CUDA (Compute Unified Device Architecture): NVIDIA’s programming model that allows developers to use GPUs for general-purpose computing. It’s what makes parallel processing for AI models possible and fast.
cuDNN (CUDA Deep Neural Network Library): A GPU-accelerated library of deep learning primitives like convolution and activation functions. It’s what makes training neural networks on GPUs far more efficient.
DGX Systems: NVIDIA’s enterprise-grade AI supercomputers. Clusters of powerful GPUs designed for model training, fine-tuning, and high-throughput inference. Think of them as the backbone of large-scale AI development.

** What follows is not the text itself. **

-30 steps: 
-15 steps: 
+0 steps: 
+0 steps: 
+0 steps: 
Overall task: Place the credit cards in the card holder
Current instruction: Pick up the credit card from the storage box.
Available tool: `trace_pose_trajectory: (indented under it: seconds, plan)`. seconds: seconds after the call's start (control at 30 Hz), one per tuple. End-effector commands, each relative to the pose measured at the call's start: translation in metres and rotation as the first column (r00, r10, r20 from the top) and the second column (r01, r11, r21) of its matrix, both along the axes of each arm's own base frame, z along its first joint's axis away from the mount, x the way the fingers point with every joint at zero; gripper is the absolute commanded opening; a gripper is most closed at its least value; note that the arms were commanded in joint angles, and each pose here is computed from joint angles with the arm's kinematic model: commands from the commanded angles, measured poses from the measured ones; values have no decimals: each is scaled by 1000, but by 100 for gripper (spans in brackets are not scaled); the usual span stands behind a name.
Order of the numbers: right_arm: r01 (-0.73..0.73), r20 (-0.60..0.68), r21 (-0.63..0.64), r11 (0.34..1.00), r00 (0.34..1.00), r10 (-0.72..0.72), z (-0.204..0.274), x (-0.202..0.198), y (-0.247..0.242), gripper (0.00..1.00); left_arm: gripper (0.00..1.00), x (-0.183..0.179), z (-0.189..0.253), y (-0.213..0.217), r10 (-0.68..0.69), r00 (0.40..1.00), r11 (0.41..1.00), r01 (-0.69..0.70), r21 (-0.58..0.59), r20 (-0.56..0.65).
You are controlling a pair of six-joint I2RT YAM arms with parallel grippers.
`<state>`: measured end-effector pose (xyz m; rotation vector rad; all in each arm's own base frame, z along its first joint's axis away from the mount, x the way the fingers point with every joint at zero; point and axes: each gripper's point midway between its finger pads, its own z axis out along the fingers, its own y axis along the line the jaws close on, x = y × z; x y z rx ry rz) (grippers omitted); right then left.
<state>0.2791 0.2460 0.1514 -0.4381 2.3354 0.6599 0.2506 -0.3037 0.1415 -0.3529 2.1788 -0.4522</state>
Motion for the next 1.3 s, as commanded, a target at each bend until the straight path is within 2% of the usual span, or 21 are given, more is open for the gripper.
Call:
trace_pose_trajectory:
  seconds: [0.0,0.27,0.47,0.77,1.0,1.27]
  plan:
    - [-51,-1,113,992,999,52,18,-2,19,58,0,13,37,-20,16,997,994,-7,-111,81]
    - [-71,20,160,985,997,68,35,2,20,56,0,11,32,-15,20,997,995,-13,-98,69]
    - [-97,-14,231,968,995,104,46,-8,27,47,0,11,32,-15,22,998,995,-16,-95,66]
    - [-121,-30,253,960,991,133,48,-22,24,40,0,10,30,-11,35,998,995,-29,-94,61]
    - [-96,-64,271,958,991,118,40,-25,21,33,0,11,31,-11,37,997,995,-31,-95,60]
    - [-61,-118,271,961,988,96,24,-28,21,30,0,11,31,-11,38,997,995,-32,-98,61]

NeMo: NVIDIA’s framework for building, training, and deploying large language models (LLMs) and multimodal AI systems. It simplifies scaling across GPUs and supports advanced fine-tuning workflows.

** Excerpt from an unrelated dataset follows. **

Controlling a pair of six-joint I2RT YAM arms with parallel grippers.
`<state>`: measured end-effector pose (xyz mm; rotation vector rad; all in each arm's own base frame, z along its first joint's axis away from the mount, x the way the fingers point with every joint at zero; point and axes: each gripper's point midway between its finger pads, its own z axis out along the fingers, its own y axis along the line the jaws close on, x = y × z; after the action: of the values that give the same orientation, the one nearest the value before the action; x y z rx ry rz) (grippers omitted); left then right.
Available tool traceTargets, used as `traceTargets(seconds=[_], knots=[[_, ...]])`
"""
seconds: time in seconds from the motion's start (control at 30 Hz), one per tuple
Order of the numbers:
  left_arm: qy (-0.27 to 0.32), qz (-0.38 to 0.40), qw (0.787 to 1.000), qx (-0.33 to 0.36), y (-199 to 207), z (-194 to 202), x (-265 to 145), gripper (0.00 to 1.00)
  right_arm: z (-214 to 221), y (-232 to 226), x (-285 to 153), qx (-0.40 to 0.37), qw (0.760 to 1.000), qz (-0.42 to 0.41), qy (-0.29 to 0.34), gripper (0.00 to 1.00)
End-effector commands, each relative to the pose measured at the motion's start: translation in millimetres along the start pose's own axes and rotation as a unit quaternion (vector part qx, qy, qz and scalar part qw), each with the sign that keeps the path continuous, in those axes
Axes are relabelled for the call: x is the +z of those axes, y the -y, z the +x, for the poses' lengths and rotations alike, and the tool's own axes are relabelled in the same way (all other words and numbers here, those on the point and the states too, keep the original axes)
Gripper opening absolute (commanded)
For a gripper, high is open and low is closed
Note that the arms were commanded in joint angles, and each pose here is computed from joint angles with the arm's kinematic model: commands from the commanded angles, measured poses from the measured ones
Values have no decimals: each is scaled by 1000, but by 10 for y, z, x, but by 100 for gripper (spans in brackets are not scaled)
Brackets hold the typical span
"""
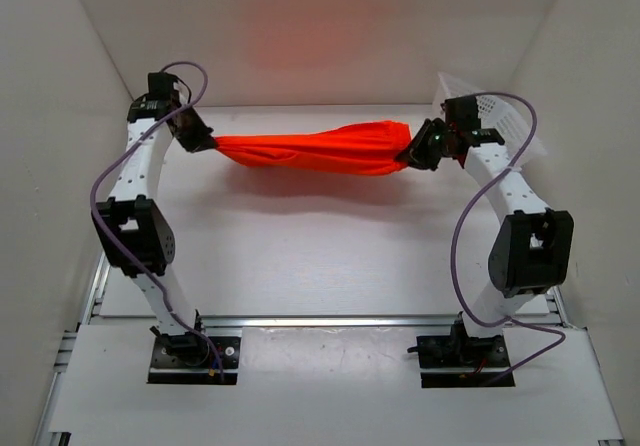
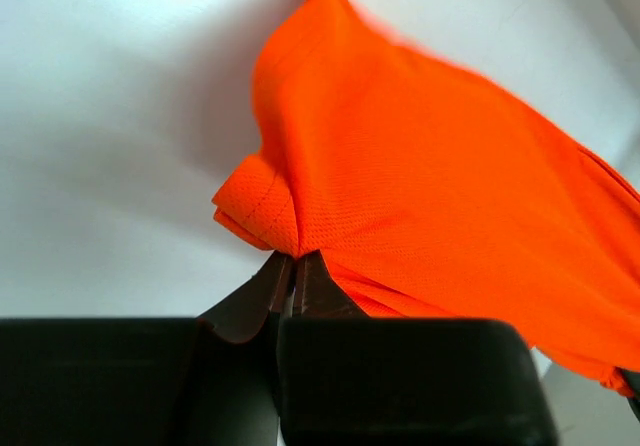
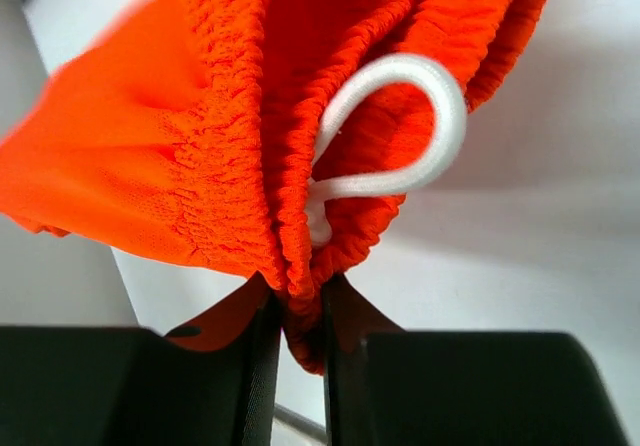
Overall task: Fold and stack the shorts
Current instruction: Fold the shorts
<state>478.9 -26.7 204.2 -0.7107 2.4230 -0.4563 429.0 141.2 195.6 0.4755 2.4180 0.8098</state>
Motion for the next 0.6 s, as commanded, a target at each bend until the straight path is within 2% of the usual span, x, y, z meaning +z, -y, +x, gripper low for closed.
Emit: traceTargets(seconds=[0.0,0.03,0.07,0.1,0.13,0.23,0.4,0.57], knots=[[28,-108,994,-10,-737,158,-100,11,331,445,-79,-11,998,64,-9,0],[30,-114,993,-14,-803,264,-172,11,634,657,-8,2,996,83,-40,0],[18,-125,992,-27,-931,393,-149,11,751,675,-4,-3,996,85,-38,0],[-16,-149,987,-48,-1178,717,-52,11,882,770,24,-3,995,92,-45,0],[-18,-146,988,-54,-1210,813,-51,11,1134,984,45,11,992,110,-67,0],[-56,-163,983,-66,-1421,1199,31,11,1431,1210,93,25,988,129,-87,0],[-36,-166,983,-62,-1413,1196,-52,11,1556,1474,26,20,980,181,-79,0],[-29,-174,983,-61,-1442,1195,-112,11,1535,1465,-10,19,979,185,-77,0]])
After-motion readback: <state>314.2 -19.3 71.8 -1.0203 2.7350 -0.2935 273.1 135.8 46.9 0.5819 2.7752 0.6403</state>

Megatron-LM: A large-scale language model framework that supports model parallelism. It allows training extremely large models by distributing parameters and computation across multiple GPUs.

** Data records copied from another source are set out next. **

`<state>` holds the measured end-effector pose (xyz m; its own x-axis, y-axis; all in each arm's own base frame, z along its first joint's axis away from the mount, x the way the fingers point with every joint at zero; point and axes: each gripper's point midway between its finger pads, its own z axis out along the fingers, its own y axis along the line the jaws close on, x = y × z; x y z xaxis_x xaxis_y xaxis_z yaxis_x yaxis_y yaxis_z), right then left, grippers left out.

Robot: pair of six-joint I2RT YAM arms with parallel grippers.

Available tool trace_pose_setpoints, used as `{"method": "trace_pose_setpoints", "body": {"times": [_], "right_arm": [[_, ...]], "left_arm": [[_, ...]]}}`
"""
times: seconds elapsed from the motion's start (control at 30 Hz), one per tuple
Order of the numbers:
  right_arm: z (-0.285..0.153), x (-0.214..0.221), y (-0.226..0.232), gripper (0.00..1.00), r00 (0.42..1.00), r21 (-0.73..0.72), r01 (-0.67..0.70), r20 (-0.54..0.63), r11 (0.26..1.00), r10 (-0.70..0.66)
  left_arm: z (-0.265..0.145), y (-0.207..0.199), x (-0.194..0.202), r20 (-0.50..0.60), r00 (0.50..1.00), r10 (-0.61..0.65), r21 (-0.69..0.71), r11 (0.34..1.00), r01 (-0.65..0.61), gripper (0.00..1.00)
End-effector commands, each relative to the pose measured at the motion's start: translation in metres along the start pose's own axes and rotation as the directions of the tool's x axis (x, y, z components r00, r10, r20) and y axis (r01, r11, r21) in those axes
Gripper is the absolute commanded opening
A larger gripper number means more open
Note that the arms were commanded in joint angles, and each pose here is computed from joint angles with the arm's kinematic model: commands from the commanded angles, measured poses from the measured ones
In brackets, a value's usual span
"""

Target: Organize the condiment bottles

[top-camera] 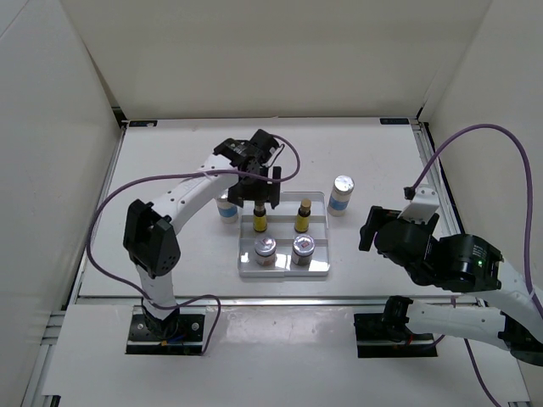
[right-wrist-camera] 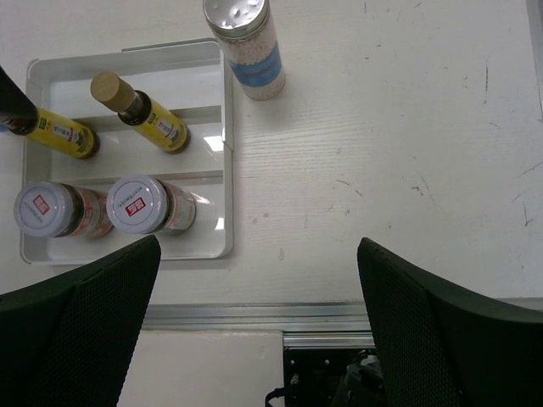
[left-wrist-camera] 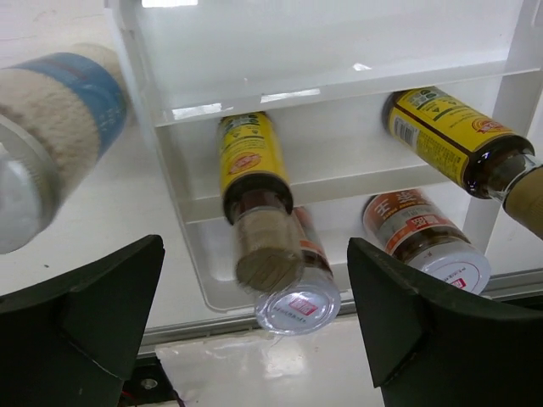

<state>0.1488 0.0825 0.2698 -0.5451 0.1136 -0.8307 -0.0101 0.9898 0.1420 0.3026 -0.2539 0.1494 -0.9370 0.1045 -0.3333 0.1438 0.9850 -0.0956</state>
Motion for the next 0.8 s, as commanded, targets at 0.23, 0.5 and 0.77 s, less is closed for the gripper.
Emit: {"method": "trace_pose_setpoints", "body": {"times": [0.23,0.5,0.77], "right_arm": [[0.004,0.019,-0.028,1.0,0.978,0.136,0.199,-0.091,0.971,-0.188],[-0.001,0.019,-0.033,1.0,0.985,0.102,0.162,-0.074,0.981,-0.155],[-0.012,0.014,-0.048,1.0,0.998,0.035,0.06,-0.018,0.998,-0.059]], "left_arm": [[-0.112,0.085,-0.047,0.284,0.952,-0.112,-0.015,0.993,0.121,1.0],[-0.057,0.118,-0.028,0.11,0.97,-0.218,-0.033,0.974,0.223,0.94],[-0.034,0.119,-0.04,0.078,0.975,-0.206,-0.054,0.976,0.211,0.92]]}}
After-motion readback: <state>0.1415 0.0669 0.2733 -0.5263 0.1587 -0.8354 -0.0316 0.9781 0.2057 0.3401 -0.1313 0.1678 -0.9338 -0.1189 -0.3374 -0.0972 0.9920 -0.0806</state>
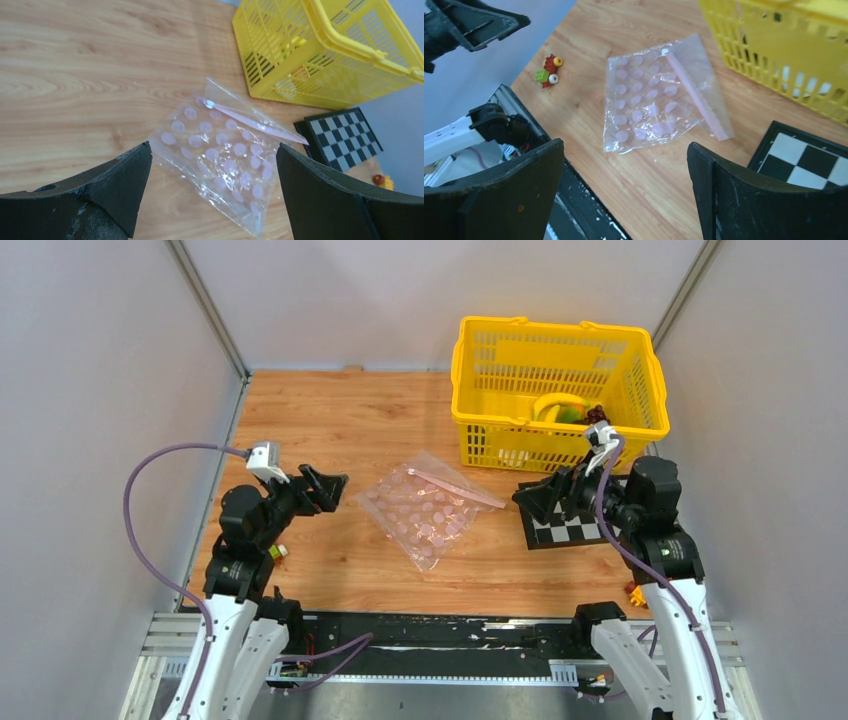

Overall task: Place the food in the zip-top bag and seal the zipper
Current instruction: Pick up the zipper food storage bag at the center of the board.

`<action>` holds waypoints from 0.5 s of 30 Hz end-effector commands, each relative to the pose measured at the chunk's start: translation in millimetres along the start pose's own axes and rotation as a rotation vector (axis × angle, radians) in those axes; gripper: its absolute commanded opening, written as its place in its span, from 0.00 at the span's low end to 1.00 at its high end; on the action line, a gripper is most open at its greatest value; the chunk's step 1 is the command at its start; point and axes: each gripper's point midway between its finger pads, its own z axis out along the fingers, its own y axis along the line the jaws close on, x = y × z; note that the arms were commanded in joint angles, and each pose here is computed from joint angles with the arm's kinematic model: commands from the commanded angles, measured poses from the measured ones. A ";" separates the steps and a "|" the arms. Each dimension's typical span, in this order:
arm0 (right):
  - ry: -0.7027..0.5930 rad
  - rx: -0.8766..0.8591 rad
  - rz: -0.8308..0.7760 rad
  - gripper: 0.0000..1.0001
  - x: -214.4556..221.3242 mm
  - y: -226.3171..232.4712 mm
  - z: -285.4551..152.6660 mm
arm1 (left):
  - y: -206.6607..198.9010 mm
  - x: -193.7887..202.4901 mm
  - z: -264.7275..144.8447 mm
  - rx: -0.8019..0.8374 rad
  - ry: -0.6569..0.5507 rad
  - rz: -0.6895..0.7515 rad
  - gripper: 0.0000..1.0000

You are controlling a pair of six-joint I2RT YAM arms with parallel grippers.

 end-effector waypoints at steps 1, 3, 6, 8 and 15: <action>0.045 -0.067 -0.009 0.89 14.9 14.8 -1.6 | -17.6 13.7 -2.6 0.098 0.041 -0.108 1.00; 0.091 -0.030 0.012 0.85 30.0 8.8 0.6 | -16.6 22.4 -4.1 0.100 0.060 -0.130 1.00; 0.160 0.041 0.068 0.82 58.4 -6.2 8.7 | -12.8 39.6 -2.8 0.096 0.110 -0.164 1.00; 0.205 0.057 0.082 0.81 76.4 -11.0 17.4 | -9.7 52.4 -1.2 0.086 0.162 -0.170 1.00; 0.215 0.170 0.054 0.82 106.0 -38.7 73.5 | -9.2 96.0 2.0 0.031 0.303 -0.110 1.00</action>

TensorRT: NVIDIA’s inference optimization library that fine-tunes trained models for deployment. It handles quantization, kernel fusion, and graph optimization, essentially making models run faster and lighter.
TensorRT-LLM: A specialized version of TensorRT built for large language models. It optimizes model execution and memory utilization during inference, crucial for enterprise-scale GenAI applications.
Triton Inference Server: An open-source inference serving software from NVIDIA. It manages model versions, load balancing, and scaling across GPUs, making production deployment smooth and efficient.